Gove inquiry sparks chefs’ spat

Celebrity chef Jamie Oliver has condemned Michael Gove’s announcement that he’s asked the founders of a restaurant chain to carry out an inquiry into school meals.  Jamie said that now is the time for action, not more reports, The Guardian reports.


Education Secretary Michael Gove asked restaurateurs Henry Dimbleby and John Vincent to review how nutrition in schools can be improved. Their Leon chain, based in London and the south east, offers healthy fast food. He said that they can come up with a ‘radical’ action plan after visiting schools, talking to experts and studying research.

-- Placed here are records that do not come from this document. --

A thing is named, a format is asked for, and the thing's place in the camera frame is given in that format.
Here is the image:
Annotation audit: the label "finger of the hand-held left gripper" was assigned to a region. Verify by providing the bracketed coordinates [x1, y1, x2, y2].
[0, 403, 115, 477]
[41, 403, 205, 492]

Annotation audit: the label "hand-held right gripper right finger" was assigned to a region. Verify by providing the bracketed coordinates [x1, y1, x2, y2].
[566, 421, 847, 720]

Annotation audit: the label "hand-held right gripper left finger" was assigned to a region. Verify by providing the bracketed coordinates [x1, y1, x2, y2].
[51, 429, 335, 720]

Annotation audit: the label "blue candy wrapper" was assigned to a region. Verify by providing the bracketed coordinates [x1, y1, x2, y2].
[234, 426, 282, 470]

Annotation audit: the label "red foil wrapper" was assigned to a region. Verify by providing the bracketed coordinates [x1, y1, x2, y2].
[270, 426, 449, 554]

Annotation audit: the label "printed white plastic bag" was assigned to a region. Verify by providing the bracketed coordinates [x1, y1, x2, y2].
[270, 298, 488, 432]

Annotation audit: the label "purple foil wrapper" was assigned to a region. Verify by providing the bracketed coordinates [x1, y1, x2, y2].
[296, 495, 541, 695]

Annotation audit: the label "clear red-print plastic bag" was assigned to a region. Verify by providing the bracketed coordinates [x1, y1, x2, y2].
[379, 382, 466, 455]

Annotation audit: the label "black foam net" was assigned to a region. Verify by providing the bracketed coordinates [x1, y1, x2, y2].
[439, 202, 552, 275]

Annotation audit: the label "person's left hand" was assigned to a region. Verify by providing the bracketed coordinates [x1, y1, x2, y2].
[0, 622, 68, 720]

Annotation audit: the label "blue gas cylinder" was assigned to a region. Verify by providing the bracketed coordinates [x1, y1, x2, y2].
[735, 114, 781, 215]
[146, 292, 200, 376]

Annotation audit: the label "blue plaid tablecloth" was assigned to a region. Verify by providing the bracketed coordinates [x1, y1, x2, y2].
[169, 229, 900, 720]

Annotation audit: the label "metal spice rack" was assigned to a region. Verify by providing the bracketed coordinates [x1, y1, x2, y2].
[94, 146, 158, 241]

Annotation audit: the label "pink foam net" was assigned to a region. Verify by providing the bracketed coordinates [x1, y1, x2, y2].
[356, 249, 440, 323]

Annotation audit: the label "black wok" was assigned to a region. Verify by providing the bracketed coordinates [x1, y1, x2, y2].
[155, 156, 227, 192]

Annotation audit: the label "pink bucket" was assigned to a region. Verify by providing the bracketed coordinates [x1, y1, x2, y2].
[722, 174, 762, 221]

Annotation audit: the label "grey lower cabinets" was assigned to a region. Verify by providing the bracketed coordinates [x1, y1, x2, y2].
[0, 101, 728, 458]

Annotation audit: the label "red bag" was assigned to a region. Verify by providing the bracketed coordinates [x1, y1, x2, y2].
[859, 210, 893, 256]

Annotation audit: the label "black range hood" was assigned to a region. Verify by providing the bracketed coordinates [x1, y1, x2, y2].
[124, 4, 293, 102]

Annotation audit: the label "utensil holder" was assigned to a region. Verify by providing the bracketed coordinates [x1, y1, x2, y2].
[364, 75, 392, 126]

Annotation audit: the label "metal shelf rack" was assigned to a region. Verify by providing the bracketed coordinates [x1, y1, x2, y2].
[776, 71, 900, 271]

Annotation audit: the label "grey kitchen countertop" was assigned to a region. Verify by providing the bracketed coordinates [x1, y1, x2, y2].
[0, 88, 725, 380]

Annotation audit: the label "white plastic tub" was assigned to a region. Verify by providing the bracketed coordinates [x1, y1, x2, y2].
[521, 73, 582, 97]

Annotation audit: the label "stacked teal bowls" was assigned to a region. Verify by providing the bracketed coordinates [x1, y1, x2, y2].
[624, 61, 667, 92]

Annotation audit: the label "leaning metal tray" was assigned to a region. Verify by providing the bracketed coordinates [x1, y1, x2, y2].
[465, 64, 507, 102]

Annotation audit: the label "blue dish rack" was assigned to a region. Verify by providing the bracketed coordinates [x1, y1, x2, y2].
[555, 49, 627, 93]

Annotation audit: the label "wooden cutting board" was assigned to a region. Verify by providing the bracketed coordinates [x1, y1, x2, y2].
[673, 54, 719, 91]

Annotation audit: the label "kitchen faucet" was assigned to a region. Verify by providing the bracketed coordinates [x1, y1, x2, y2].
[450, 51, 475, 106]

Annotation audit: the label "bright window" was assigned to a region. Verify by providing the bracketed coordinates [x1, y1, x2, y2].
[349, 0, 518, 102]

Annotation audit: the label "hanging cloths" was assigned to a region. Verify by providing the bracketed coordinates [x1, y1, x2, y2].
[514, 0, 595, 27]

But Jamie Oliver, a leading long term campaigner for better school meals, condemned the plan. He said that the inquiry is unnecessary, will waste time and is likely to be ignored – and that it will obstruct improvements to pupils’ health.   “Now is not the time for more costly reports, he said, “Now is the time for action and that doesn’t seem to be what we get from Mr Gove when it comes to school food and food education. This just delays action for another year or more.”

The TV chef’s campaign to improve school meals resulted in tougher regulations being introduced. It’s not the first time that he’s locked horns with Mr. Gove; he previously criticised him for allowing academies and free schools opt out of school meal standards.

Do school meals need yet another review? What are they like at your school?